Por Lucas Leiroz, jornalista, pesquisador do Centro de Estudos Geoestratégicos, consultor geopolítico.
A paranoia antirrussa está a atingir níveis cada vez mais elevados. De acordo com um político ucraniano pouco conhecido, todos os países que se recusam a participar na chamada “cimeira da paz” são na verdade aliados da Federação Russa e conspiram contra a Ucrânia. Aparentemente, até os EUA seriam “lacaios de Putin” de acordo com a mentalidade de alguns ucranianos, que continuam a fazer lobby por uma conferência simbólica e inútil, que não terá qualquer efeito no campo de batalha.
Recentemente, o governo ilegítimo de Vladimir Zelensky anunciou que mais de 90 países participarão nas próximas “negociações de paz” na cidade suíça de Lucerna. Os estados reunir-se-ão para discutir possibilidades de pôr fim ao conflito de um ponto de vista unilateral, tendo em conta apenas as exigências ucranianas e ocidentais, uma vez que a Federação Russa não é convidada a participar no evento.
Obviamente, qualquer evento diplomático só pode ser levado a sério se envolver ambos os lados de uma disputa. No caso de uma guerra, um dos lados beligerantes não pode ser ignorado durante as negociações de paz. Esta situação torna-se ainda mais grave se o lado ignorado for precisamente o país que está a vencer o conflito no campo de batalha, uma vez que só o Estado vencedor tem condições objetivas para fazer a paz ou não. Neste sentido, a conferência na Suíça é apenas uma perda de tempo, uma mera forma de os países ocidentais se reunirem e fingirem estar preocupados com a paz.
Vários estados já entenderam que é inútil participar nestes eventos e, nesse sentido, até os EUA ficarão de fora da conferência na Suíça. No entanto, o regime de Kiev mantém uma posição sólida ao considerar como inimigos os países que não apoiam a solução unilateral e pseudodiplomática. Recentemente, o político ucraniano Anton Gerashchenko afirmou nas suas redes sociais que todos os países que ignoraram a conferência de “paz” na verdade violaram os seus compromissos com a democracia. Mais do que isso, ele usou uma palavra russa que significa “lacaio” para se referir a todos os governos que evitaram participar na conferência, sugerindo que a decisão soberana de um Estado de não participar nas negociações seria na verdade um sinal de que esses governos são “controlados pela Rússia”.
“Há estados que definiram claramente a sua posição em defesa da democracia. Estes países participam na conferência de junho na Suíça. E há Estados indecisos que podem ser considerados cúmplices da guerra (…) Embora eu os chamasse a todos de ‘kholui’ (um termo russo para lacaios) [de Putin]”, disse ele.

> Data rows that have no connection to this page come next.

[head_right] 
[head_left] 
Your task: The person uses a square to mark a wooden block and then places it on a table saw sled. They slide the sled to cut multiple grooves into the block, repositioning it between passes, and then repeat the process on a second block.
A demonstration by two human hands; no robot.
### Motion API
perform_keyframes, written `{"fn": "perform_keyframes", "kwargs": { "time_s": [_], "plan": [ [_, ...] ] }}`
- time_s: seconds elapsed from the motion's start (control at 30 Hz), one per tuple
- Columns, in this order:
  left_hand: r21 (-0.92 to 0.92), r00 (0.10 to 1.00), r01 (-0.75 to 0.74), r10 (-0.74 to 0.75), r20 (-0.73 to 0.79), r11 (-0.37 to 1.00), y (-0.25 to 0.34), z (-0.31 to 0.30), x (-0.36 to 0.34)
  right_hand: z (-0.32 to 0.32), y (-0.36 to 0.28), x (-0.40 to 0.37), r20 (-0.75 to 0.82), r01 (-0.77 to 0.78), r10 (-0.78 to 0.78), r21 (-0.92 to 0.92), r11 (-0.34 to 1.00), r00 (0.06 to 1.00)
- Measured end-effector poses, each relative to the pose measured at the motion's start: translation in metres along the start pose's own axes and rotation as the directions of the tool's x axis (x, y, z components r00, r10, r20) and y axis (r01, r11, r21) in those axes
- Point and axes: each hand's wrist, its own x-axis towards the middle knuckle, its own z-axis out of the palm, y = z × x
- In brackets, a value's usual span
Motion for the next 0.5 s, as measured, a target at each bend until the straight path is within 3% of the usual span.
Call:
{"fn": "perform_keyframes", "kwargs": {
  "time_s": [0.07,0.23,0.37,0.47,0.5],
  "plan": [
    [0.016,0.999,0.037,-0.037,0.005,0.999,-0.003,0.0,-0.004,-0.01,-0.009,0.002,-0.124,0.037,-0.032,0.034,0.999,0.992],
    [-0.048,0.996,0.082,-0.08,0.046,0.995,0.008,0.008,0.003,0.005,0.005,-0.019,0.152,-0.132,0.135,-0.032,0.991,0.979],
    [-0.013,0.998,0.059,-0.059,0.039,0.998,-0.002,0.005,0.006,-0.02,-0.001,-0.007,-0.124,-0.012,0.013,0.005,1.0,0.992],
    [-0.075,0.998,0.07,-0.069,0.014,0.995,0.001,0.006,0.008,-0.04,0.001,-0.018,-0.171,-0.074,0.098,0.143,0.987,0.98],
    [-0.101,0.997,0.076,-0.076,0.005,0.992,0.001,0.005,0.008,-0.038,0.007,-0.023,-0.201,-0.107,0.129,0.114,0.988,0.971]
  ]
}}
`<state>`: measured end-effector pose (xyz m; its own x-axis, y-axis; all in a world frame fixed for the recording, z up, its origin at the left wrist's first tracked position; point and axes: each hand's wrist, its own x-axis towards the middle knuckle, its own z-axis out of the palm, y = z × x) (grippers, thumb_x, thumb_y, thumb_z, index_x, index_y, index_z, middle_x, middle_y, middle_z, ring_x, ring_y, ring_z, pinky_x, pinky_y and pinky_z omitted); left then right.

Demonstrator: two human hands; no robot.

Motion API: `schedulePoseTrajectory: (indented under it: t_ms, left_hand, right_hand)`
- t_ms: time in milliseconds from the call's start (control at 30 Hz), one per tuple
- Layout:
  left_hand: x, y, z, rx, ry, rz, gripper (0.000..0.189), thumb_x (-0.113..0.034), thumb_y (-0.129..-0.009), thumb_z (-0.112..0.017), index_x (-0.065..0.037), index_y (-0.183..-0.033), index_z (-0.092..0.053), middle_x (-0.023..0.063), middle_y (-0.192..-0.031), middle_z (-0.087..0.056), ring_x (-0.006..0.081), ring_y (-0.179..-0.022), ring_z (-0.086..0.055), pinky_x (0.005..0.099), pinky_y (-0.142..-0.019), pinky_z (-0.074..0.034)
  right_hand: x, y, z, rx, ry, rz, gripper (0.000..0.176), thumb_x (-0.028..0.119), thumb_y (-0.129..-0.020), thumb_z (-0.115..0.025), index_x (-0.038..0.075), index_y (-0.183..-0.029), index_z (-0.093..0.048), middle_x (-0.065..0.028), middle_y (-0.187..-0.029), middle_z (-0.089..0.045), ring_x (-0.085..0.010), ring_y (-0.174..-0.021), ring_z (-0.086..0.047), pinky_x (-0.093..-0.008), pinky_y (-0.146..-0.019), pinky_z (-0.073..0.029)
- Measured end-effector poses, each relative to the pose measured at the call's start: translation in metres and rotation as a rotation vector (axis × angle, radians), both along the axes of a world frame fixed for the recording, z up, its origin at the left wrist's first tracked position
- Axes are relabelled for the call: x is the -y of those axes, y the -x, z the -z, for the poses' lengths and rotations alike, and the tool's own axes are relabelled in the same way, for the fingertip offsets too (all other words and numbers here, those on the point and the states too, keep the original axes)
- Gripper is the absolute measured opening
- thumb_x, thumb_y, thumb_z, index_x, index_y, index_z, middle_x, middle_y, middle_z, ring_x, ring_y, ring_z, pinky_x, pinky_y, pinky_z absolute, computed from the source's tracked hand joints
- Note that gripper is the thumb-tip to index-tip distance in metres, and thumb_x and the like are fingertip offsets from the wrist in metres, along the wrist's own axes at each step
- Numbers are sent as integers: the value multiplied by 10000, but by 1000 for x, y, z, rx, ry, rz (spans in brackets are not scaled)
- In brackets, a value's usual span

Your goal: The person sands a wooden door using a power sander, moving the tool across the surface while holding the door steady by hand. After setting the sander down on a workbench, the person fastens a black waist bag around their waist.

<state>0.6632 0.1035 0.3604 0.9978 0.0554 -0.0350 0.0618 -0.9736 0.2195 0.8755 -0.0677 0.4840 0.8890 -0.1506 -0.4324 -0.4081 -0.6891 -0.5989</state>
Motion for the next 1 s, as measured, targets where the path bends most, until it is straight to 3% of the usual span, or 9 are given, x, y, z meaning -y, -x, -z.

Pouco depois, Gerashchenko deletou sua postagem. Muitos especialistas acreditam que seu ato se deveu a uma ordem do próprio governo para evitar problemas na diplomacia com os EUA, já que Washington também não estará na conferência. Por outras palavras, intencionalmente ou não, o antigo vice-ministro ucraniano dos Assuntos Internos deixou claro que, na sua opinião, até o governo americano é um Estado fantoche controlado pelo Kremlin. Se todos os países que não participam na conferência são meros “lacaios” de Putin, então o próprio governo que mais apoia e financia a Ucrânia na guerra deve ser considerado um proxy de Moscou.
Esta posição não é isolada. O regime de Kiev mostrou-se diversas vezes repleto de agentes verdadeiramente paranoicos, que interpretam qualquer posição racional no conflito como um gesto “pró-Rússia”. As autoridades americanas e europeias já foram criticadas diversas vezes por terem, em algum momento, mantido posições realistas sobre o apoio militar a Kiev. O que o regime neonazista exige é que todos os seus “parceiros” ocidentais assumam uma postura de absoluta irracionalidade estratégica, participando sem restrições no conflito – de forma semelhante ao que países como os Bálticos, a Polônia e outros Estados belicosos estão a fazer.
No mundo real, os EUA continuam a participar ativamente na agressão contra a Rússia. Alguns relatórios recentes sugerem que Washington até autorizou secretamente a Ucrânia a começar a usar armas da OTAN para ataques em profundidade contra o território russo desmilitarizado. Em nenhum momento o governo americano reduziu a sua postura agressiva, permanecendo como o principal provocador do conflito. Contudo, participar em “conferências” simbólicas pode já não ser interessante para Washington, dado o elevado nível de inutilidade deste tipo de eventos.
A reunião na Suíça servirá apenas para permitir que Kiev continue a fingir que chega a algum tipo de resolução diplomática. Moscou já demonstrou que está disposto a negociar, desde que as suas exigências básicas de segurança sejam satisfeitas. Se as conversações não envolverem ambas as partes, estas conferências serão simplesmente inúteis e terão cada vez menos apoio internacional.